Una noche de comienzos de los noventa, Ángel Guinda (Zaragoza, 1948-Madrid, 2022) simuló ser un perro y mordió a mi padre, que miraba un escaparate de la librería Anue, en la calle Lorente de Zaragoza. Ángel Guinda era un gran poeta de la muerte, de la conciencia del fin: Nací matando, decía; su madre había muerto en el parto. Pero también era un poeta de la vitalidad: de las bromas, de los juegos de palabras, de la complicidad y el amor.

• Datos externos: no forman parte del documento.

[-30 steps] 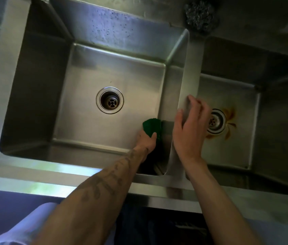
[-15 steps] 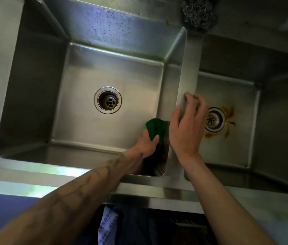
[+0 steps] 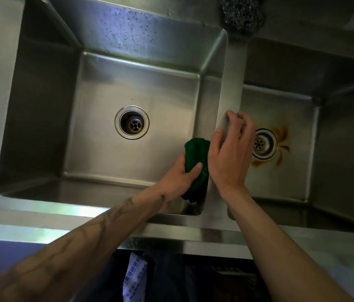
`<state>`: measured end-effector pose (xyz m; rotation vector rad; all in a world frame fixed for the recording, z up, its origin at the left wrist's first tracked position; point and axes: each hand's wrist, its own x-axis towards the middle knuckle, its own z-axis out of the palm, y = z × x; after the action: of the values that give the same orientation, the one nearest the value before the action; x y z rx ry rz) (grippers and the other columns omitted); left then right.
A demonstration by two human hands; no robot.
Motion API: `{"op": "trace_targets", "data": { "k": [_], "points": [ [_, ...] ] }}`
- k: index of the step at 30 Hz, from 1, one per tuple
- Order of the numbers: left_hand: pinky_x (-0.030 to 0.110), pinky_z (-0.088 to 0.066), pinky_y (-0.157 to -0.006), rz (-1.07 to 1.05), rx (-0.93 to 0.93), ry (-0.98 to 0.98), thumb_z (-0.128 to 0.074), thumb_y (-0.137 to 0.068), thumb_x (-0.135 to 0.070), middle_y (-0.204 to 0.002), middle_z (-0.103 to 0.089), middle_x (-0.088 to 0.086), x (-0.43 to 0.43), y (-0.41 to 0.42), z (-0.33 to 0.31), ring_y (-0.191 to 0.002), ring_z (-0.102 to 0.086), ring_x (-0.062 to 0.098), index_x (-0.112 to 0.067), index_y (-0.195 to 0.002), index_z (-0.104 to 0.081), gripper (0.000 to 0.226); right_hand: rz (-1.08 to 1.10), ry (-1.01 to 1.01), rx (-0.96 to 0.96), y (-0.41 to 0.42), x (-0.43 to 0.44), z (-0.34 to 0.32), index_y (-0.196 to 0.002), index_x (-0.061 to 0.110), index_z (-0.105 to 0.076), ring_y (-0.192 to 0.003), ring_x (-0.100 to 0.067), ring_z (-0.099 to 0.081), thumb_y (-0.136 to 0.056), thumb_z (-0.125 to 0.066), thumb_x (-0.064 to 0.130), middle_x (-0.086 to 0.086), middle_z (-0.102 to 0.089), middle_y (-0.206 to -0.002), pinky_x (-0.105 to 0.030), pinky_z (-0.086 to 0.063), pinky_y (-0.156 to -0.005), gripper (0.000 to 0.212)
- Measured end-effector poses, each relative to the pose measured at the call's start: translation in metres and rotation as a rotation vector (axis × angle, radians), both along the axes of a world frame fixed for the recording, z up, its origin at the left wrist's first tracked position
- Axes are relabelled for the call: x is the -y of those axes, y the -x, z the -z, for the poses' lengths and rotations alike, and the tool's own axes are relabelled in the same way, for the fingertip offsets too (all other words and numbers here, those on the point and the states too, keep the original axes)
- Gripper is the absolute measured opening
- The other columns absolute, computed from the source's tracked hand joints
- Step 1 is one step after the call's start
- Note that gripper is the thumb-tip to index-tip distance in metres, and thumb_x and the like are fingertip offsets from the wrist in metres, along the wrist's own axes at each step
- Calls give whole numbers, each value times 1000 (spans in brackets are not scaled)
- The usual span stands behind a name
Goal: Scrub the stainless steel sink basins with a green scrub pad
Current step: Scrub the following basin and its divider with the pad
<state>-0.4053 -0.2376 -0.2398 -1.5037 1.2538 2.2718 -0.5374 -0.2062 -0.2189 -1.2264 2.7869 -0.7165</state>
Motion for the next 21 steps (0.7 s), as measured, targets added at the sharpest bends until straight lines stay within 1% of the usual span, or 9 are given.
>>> {"op": "trace_targets", "data": {
  "k": [3, 6, 8, 11, 13, 14, 16, 18, 21],
  "points": [
    [15, -49, -81, -15, 38, 74, -49, -115, -31, -130, -63, -5, -11, 4, 1, -116, -61, 13, -26, -146, -39, 33, 8, -13, 10, 1, 0, -2, -139, 14, -53, -122, -17, -46, -105, -51, 23, -12, -46, -143, -22, -35, -101, 35],
    [26, -46, -102, 7, 125, 105, -42, -117, -26, -147, -57, 10, -13, 11, 1, -131, -56, 25, -14, -158, -34, 44, 11, -6, 8, -1, 0, -4, -138, 13, -55, -121, -17, -46, -103, -53, 20, -13, -47, -143, -20, -34, -100, 35],
    [33, -46, -109, -37, 128, 80, -42, -117, -25, -147, -59, 8, -13, 17, -1, -136, -56, 28, -19, -156, -36, 40, 8, -4, 10, -1, 1, -4, -137, 13, -56, -120, -16, -46, -103, -53, 19, -13, -48, -143, -19, -32, -100, 35],
    [14, -53, -74, -104, 34, 8, -46, -115, -30, -119, -63, -9, -18, 8, -7, -109, -63, 11, -36, -134, -40, 20, 15, -10, 19, 0, 1, -4, -138, 13, -55, -120, -16, -46, -103, -53, 18, -13, -48, -143, -19, -33, -100, 35],
    [6, -51, -66, -71, -20, 7, -46, -115, -31, -114, -61, -14, -17, 3, -1, -102, -60, 3, -39, -129, -38, 18, 10, -12, 12, 0, 1, -4, -138, 13, -55, -120, -18, -48, -103, -53, 18, -13, -48, -142, -23, -38, -100, 35],
    [9, -53, -74, -53, -12, 16, -45, -116, -29, -117, -61, -13, -14, 4, 5, -107, -61, 6, -37, -130, -37, 18, 9, -14, 9, 0, 1, -4, -138, 13, -55, -120, -18, -48, -103, -53, 18, -13, -48, -142, -24, -39, -100, 35],
    [31, -54, -103, -9, 53, 22, -43, -117, -24, -133, -60, 0, -4, 11, 18, -126, -58, 22, -27, -140, -37, 24, 10, -22, 8, 0, 1, -5, -138, 13, -55, -122, -19, -49, -103, -53, 18, -13, -48, -143, -25, -39, -101, 36],
    [48, -42, -122, 31, 148, 6, -41, -117, -21, -152, -52, 13, 1, 20, 24, -142, -51, 32, -15, -157, -32, 41, 12, -31, 10, 0, 1, -6, -138, 13, -56, -123, -20, -49, -103, -53, 18, -13, -48, -144, -26, -39, -101, 36],
    [41, -47, -115, -67, 130, 25, -43, -116, -20, -142, -58, 9, 6, 31, 29, -138, -54, 31, -18, -149, -41, 33, 6, -23, 20, -1, 2, -6, -138, 13, -56, -124, -20, -49, -103, -53, 17, -12, -47, -144, -27, -41, -103, 36]
  ]
}}
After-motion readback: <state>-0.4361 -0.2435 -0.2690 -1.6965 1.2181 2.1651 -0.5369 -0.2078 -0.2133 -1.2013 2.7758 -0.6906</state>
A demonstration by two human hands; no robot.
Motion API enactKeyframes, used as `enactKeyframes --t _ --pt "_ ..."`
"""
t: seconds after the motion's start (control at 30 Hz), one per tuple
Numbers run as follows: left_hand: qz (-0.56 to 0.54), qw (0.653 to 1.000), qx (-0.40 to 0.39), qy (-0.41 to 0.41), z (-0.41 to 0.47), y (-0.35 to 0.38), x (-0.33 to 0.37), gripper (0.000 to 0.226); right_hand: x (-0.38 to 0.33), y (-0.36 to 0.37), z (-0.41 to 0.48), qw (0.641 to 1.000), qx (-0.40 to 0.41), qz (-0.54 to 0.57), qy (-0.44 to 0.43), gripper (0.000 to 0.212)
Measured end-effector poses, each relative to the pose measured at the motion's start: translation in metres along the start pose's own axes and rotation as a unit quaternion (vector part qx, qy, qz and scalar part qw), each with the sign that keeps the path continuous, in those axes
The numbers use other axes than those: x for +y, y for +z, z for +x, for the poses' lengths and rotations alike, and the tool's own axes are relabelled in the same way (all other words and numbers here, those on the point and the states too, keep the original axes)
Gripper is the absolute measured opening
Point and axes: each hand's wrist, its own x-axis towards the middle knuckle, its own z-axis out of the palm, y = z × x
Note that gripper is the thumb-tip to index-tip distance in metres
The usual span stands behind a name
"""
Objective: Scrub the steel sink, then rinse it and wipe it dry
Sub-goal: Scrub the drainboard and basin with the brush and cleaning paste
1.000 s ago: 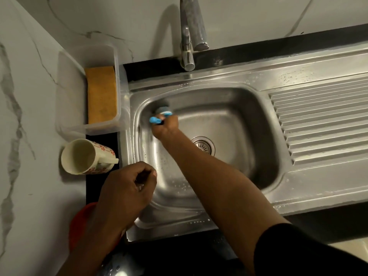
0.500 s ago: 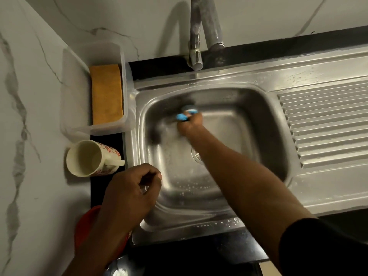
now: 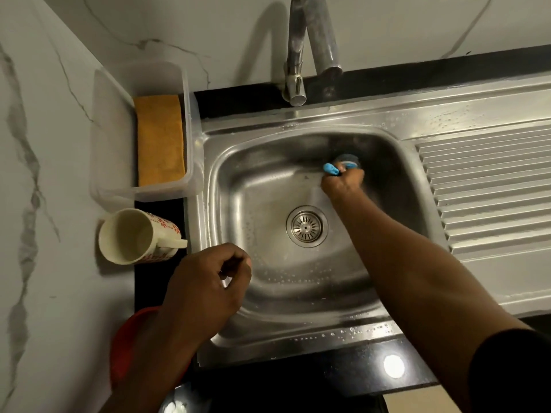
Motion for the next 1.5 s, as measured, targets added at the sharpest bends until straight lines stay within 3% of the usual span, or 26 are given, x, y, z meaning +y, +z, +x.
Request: enactKeyframes --t 0.2,0.37,0.53,0.7,0.8,0.9,1.1,1.2,1.3,1.5 --pt "0.005 1.000 0.008 -0.012 0.000 -0.004 -0.001 0.012 0.100 0.013 -0.048 0.973 -0.103 -0.187 0.090 0.031" --pt "0.003 1.000 0.016 -0.016 -0.002 -0.004 0.001 0.006 0.164 0.001 -0.086 0.924 -0.102 -0.310 0.200 0.026" --pt "-0.006 1.000 0.011 -0.021 -0.005 0.002 -0.002 0.005 0.153 -0.002 -0.095 0.903 -0.126 -0.358 0.201 0.022" --pt "-0.015 0.999 0.018 -0.028 -0.008 0.002 -0.003 0.006 0.154 0.004 -0.106 0.939 -0.154 -0.218 0.218 0.018" --pt "-0.018 0.999 0.032 -0.030 -0.010 -0.002 -0.005 0.007 0.163 0.005 -0.099 0.939 -0.124 -0.269 0.177 0.022" --pt "-0.015 0.998 0.051 -0.030 -0.012 -0.005 -0.006 0.006 0.163 0.003 -0.096 0.914 -0.096 -0.361 0.160 0.025" --pt "-0.023 0.998 0.049 -0.033 -0.013 -0.004 -0.008 0.009 0.152 0.005 -0.105 0.855 -0.174 -0.479 0.096 0.033" --pt "-0.020 0.998 0.047 -0.035 -0.012 -0.004 -0.009 0.009 0.156 0.008 -0.090 0.831 -0.135 -0.530 0.100 0.032" --pt "-0.012 0.998 0.056 -0.034 -0.011 -0.005 -0.009 0.008 0.160 -0.001 -0.087 0.806 -0.121 -0.571 0.098 0.013" --pt "-0.020 0.998 0.051 -0.039 -0.010 -0.002 -0.012 0.006 0.164 -0.038 -0.081 0.772 -0.036 -0.619 0.142 0.024"
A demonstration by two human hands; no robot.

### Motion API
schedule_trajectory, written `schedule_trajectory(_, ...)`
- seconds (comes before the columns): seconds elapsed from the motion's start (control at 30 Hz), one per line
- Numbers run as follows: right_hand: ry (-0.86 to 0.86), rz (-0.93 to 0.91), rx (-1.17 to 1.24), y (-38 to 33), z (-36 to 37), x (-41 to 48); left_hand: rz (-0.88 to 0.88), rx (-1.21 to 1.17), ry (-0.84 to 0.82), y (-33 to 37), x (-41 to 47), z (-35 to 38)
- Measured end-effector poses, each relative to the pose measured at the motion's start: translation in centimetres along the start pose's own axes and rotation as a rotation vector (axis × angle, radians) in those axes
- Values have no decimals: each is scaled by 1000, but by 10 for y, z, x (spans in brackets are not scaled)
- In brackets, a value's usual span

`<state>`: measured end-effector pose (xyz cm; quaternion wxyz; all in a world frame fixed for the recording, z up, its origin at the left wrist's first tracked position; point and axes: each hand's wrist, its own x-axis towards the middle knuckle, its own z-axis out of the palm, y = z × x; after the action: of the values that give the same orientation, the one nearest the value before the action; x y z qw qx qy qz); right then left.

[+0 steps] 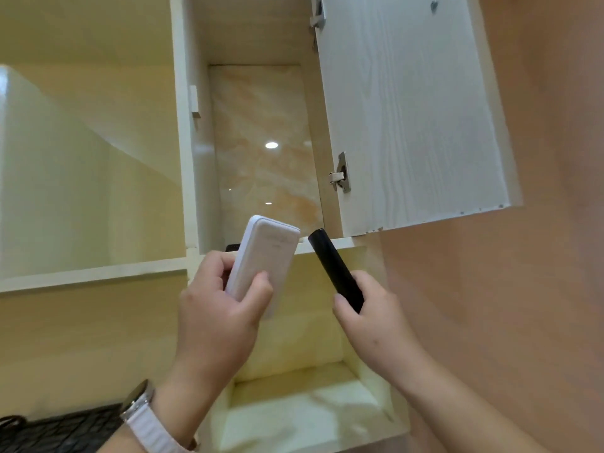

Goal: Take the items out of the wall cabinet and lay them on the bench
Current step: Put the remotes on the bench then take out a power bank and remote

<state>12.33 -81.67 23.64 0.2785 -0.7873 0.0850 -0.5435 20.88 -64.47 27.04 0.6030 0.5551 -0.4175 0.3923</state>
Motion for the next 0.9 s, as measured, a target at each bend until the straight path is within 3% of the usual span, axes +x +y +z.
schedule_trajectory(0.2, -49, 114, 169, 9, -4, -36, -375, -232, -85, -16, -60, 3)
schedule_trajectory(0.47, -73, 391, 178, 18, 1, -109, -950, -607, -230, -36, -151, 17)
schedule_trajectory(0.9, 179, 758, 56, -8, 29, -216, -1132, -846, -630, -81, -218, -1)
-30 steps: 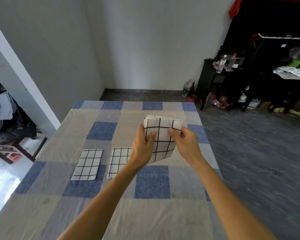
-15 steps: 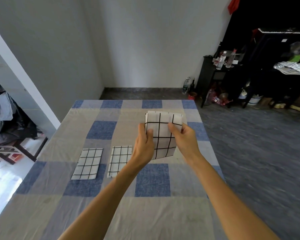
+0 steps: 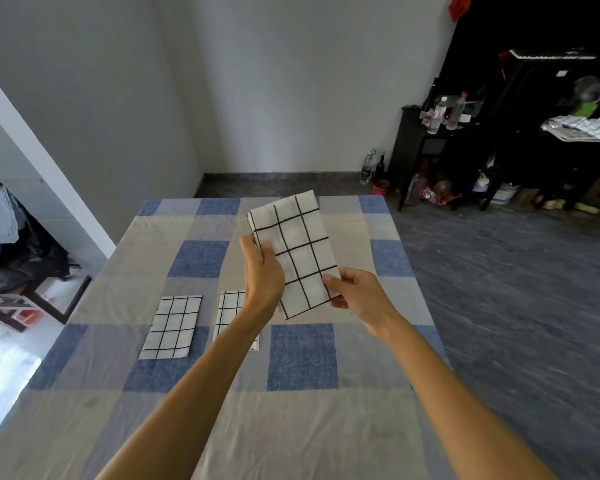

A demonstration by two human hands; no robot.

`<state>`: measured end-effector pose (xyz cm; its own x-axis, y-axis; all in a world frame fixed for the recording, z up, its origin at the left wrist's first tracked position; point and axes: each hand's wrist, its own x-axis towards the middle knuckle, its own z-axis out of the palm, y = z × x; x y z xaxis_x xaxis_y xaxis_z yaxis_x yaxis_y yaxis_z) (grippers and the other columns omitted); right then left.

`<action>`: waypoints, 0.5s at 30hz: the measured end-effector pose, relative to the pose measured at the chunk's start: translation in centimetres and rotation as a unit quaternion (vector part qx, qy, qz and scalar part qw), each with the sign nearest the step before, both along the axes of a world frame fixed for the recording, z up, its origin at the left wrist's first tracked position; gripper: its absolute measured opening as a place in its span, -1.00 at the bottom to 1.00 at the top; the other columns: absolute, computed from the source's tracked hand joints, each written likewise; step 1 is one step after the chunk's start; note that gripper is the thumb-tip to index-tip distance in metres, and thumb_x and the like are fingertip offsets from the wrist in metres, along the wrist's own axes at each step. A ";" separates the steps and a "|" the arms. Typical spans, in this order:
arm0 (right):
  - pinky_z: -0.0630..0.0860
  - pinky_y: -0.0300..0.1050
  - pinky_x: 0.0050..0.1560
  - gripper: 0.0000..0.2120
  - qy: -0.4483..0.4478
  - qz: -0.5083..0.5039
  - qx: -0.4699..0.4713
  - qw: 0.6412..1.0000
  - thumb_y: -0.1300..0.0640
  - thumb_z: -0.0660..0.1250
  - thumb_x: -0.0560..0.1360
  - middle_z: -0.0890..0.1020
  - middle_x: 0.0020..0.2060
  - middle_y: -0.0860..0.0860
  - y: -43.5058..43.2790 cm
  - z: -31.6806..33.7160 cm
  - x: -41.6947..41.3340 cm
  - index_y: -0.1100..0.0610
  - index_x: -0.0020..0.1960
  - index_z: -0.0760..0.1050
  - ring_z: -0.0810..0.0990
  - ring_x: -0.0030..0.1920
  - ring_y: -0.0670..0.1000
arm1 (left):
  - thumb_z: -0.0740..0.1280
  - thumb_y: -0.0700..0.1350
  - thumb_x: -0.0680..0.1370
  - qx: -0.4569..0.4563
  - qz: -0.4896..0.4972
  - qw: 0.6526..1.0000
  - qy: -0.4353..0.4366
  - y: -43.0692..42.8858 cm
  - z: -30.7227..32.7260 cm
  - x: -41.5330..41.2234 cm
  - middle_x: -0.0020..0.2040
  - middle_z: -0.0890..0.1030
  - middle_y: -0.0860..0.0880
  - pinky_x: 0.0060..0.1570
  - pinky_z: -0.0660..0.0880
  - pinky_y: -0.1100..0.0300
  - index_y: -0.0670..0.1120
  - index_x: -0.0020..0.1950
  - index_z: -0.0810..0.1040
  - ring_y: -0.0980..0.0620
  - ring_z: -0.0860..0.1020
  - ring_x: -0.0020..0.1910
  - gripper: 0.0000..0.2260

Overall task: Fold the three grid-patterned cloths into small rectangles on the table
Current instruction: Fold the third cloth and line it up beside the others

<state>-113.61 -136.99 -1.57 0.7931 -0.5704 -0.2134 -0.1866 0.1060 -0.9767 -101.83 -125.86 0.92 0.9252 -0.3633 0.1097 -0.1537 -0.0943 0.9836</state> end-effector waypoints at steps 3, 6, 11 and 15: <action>0.59 -0.21 -0.20 -0.90 -0.017 -0.032 0.029 0.999 0.17 0.34 0.55 0.68 -0.25 0.01 0.2 0.3 0.3 0.17 -0.05 0.61 0.64 -0.30 -0.08 | 0.04 -0.07 0.66 -0.012 -0.003 1.000 0.012 0.1 0.0 -0.1 -0.17 0.40 -0.09 -0.22 0.54 0.00 0.10 -0.09 0.23 -0.03 0.43 -0.21 -0.86; 0.59 -0.20 -0.22 -0.89 -0.035 -0.085 0.028 0.995 0.16 0.32 0.56 0.69 -0.23 0.05 0.2 0.6 0.7 0.15 -0.07 0.61 0.63 -0.30 -0.06 | 0.12 -0.02 0.64 -0.023 -0.062 0.995 0.074 0.2 -0.1 -0.9 -0.20 0.49 -0.11 -0.36 0.57 0.04 0.02 0.07 0.24 -0.08 0.52 -0.33 -0.93; 0.61 -0.17 -0.18 -0.91 -0.054 -0.145 0.007 0.988 0.14 0.32 0.56 0.70 -0.14 0.07 0.0 0.7 1.0 0.10 -0.05 0.60 0.66 -0.17 0.01 | 0.18 -0.06 0.63 0.003 -0.145 0.978 0.148 0.0 -0.7 -2.5 -0.04 0.55 -0.17 -0.37 0.61 -0.01 -0.02 0.22 0.21 -0.14 0.61 -0.38 -0.78; 0.57 -0.21 -0.22 -0.90 -0.050 -0.160 0.009 0.986 0.13 0.31 0.56 0.69 -0.11 0.06 -0.2 0.6 0.9 0.10 -0.03 0.60 0.66 -0.13 0.03 | 0.15 -0.07 0.64 0.053 -0.149 0.982 0.107 -0.1 -1.5 -2.0 -0.25 0.54 -0.14 -0.41 0.58 0.08 -0.03 0.27 0.22 -0.05 0.57 -0.47 -0.77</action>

«Ángel Guinda es un hombre extraordinario. Lleva veinticinco años siendo extraordinario conmigo», escribía Félix Romeo. Félix admiraba la generosidad de Guinda (con los libros, con su tiempo) y recordaba su risa «maravillosa»: «la embajadora de sus ganas de vivir, de disfrutar y celebrar el mundo». Admiraba también su ausencia de cinismo, su capacidad de mantener el entusiasmo por la poesía y por la enseñanza. Una vez un médico le dijo que tenía un problema de velocidad en el esperma y él se compró un deportivo. Con el deportivo se fue a hacer campaña por el PCE y cuando le reprocharon que fuera en ese coche respondió: «Quiero la riqueza para todos y no la pobreza para todos». Cuando yo lo conocí, o cuando tengo memoria de conocerlo, él ya no vivía en Zaragoza y tenía algo de leyenda: de la acusación por blasfemia por el verso «eyacular en el ano del señor hasta su conversión al placer» en el 87, de un pasado de maldito transformado en un hombre afable y juerguista.

Lo recuerdo muchas veces en las casa de mis padres, en Zaragoza, en Urrea de Gaén, en La Iglesuela del Cid: pequeño, vestido de negro, con un aire a lo Danny de Vito, tierno y un elemento atormentado que intentaba mantener a raya. Una vez decía que no le gustaba Cien años de soledad (había sido incapaz de terminarlo), y que asociaba con García Márquez la palabra «desaforado». En cambio yo asocio a Guinda con la palabra chisposo: Qué chisposos estáis, dijo mi madre una vez, muerta de risa con las historias de Ángel. Hablaba de poesía francesa, de fútbol, de sus matrimonios. Contaba que las sobremesas de los domingos hacía dos agujeros en el periódico y miraba a su mujer y sus cuñadas tiradas en el sofá. Su padre le preguntaba: «Hijo mío, ¿pero qué les das a las mujeres?» «Pena, papá. Y a veces pene», contaba que decía. «Me he fumado la vida/ como el tiempo se me ha fumado a mí», escribía. Las últimas veces que lo vi fue en Madrid. En la estación de Atocha, me regaló su libro Catedral de la Noche. Veo que tengo un poema marcado: «Los mundos que soñé me están soñando / como si el sol no fuese a regresar». Mi padre le regaló un cuento: «Para Guinda, un ángel fieramente humano», y esa dedicatoria me parece la mejor descripción.